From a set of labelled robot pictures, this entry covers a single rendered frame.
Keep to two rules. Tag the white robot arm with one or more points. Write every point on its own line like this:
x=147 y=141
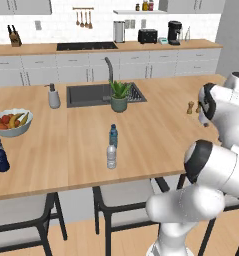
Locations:
x=207 y=166

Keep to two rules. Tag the blue plastic water bottle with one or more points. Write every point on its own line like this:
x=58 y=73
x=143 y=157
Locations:
x=113 y=135

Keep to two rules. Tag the green plant in grey pot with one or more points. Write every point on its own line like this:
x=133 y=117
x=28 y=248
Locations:
x=119 y=100

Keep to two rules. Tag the clear plastic bottle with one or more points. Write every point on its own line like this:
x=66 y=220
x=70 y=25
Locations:
x=111 y=158

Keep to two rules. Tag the dark grey sink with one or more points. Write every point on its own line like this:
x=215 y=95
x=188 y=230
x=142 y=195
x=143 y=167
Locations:
x=87 y=95

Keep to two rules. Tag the dark grey tap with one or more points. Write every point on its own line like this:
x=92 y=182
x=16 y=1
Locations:
x=109 y=71

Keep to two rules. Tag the grey soap dispenser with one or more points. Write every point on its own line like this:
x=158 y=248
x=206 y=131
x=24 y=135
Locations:
x=54 y=99

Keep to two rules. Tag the brown pepper mill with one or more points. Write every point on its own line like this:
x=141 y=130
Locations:
x=190 y=108

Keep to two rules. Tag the run of grey base cupboards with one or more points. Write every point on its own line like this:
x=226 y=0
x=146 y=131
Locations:
x=74 y=66

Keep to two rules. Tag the brown salt shaker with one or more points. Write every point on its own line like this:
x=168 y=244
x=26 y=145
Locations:
x=198 y=108

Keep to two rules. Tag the black hob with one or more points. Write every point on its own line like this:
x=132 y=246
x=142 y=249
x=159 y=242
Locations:
x=87 y=45

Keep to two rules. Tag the steel canister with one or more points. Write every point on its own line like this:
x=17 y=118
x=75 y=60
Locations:
x=119 y=32

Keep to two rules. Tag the black toaster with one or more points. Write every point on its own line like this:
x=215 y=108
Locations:
x=147 y=36

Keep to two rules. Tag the small teal kitchen scale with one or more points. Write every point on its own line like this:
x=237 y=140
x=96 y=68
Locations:
x=162 y=41

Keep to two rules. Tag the yellow bananas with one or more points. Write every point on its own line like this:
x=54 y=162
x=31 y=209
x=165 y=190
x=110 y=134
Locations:
x=15 y=119

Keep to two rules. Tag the pale grey fruit bowl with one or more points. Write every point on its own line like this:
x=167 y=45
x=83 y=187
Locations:
x=14 y=130

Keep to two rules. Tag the hanging wooden spatula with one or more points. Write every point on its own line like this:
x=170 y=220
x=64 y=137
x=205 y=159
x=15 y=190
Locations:
x=90 y=23

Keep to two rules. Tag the black coffee machine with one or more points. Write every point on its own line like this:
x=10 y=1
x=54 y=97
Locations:
x=174 y=31

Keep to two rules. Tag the hanging wooden spoon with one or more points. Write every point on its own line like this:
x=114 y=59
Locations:
x=82 y=21
x=77 y=20
x=86 y=21

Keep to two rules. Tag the red apple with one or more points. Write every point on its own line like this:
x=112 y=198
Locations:
x=5 y=119

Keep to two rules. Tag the dark blue glass bottle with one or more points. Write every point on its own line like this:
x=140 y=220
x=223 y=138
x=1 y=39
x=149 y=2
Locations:
x=1 y=161

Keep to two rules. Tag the small brown jar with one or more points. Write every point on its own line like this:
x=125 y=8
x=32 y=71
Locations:
x=137 y=7

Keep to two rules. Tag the yellow jar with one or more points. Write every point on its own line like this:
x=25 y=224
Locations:
x=145 y=6

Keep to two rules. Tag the red jar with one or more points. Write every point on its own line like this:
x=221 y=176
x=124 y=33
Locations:
x=151 y=6

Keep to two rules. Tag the brown knife block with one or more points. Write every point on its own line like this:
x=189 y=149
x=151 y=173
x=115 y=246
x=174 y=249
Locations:
x=15 y=38

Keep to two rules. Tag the grey fridge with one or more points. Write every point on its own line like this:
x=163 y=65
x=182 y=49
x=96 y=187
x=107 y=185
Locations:
x=232 y=36

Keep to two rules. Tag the grey double wall socket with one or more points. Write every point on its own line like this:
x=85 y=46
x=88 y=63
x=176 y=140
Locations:
x=130 y=23

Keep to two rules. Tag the white wall shelf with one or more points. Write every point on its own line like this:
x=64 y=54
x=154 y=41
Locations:
x=139 y=11

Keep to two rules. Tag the wooden utensil rail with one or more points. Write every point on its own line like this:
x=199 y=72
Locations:
x=83 y=8

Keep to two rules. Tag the grey wall cupboards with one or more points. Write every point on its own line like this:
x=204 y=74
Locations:
x=191 y=6
x=21 y=6

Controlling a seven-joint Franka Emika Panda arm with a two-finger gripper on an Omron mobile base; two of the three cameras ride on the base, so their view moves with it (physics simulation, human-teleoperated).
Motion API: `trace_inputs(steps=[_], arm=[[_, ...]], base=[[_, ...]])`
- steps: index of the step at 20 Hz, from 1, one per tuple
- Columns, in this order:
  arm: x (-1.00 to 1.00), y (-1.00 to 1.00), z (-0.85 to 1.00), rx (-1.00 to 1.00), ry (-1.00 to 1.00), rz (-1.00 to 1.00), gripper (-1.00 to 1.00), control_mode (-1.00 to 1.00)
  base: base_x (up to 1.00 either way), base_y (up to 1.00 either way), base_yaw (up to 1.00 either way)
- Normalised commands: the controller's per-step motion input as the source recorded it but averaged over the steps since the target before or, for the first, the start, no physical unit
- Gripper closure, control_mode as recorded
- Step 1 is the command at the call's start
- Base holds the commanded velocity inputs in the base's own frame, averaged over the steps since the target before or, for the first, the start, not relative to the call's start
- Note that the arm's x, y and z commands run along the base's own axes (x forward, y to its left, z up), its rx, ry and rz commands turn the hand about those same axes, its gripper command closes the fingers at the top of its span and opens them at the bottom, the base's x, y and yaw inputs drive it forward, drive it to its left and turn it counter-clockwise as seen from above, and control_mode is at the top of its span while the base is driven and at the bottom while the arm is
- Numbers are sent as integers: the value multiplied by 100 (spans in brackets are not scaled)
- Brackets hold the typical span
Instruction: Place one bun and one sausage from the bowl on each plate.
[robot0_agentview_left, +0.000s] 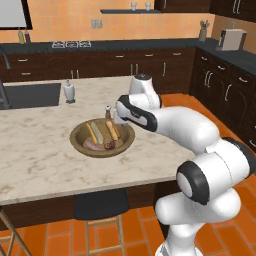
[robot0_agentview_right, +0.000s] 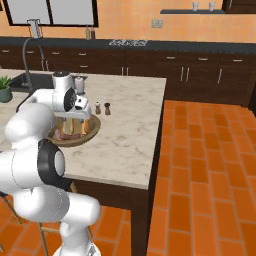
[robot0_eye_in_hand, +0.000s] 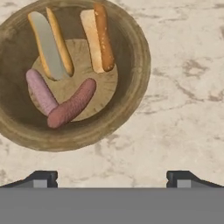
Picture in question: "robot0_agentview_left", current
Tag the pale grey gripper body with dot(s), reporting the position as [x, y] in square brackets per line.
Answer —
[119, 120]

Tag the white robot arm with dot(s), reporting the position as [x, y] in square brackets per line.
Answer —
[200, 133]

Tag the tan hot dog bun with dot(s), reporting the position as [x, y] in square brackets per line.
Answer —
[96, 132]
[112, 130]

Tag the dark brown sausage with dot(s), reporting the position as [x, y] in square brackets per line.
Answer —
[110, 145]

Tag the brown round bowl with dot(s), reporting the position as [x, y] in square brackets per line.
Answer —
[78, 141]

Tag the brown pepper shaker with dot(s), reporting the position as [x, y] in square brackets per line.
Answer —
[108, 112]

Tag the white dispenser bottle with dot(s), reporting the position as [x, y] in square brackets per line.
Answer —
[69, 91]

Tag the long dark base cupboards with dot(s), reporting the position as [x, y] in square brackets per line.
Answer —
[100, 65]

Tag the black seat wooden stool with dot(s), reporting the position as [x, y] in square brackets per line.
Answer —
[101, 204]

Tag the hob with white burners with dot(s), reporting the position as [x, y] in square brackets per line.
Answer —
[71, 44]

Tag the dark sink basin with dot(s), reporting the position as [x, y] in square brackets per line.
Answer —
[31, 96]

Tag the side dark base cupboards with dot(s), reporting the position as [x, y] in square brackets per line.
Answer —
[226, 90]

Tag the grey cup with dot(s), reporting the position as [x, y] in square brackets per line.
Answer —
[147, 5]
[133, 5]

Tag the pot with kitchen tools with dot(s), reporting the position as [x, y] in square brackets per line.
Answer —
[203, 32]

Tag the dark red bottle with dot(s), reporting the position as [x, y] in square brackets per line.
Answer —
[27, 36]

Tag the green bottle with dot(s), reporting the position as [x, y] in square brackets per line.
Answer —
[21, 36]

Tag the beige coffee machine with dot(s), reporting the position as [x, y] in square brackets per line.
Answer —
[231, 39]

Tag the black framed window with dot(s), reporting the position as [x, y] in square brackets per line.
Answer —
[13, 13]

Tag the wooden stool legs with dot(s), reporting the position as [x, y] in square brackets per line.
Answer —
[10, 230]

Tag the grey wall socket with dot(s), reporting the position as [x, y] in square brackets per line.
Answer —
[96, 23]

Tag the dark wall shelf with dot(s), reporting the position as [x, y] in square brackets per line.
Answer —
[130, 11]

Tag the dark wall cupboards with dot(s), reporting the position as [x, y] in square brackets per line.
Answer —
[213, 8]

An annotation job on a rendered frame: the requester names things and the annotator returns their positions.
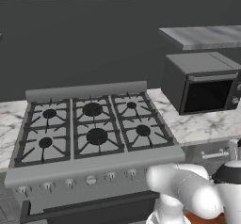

━━━━━━━━━━━━━━━━

▶ [PROBLEM] Each line in the records that carries "start" must be copied out.

▶ [OUTPUT FOR THIS EXERCISE]
- Normalised commands: the controller's per-step motion input as the source recorded it but averaged over the steps since the target before or, for the first, the start, no physical unit
- Step 1 is the command at the call's start
- Base holds the commanded velocity inputs in the base's own frame, averaged over the steps since the target before or, for the first, the start, not relative to the call's start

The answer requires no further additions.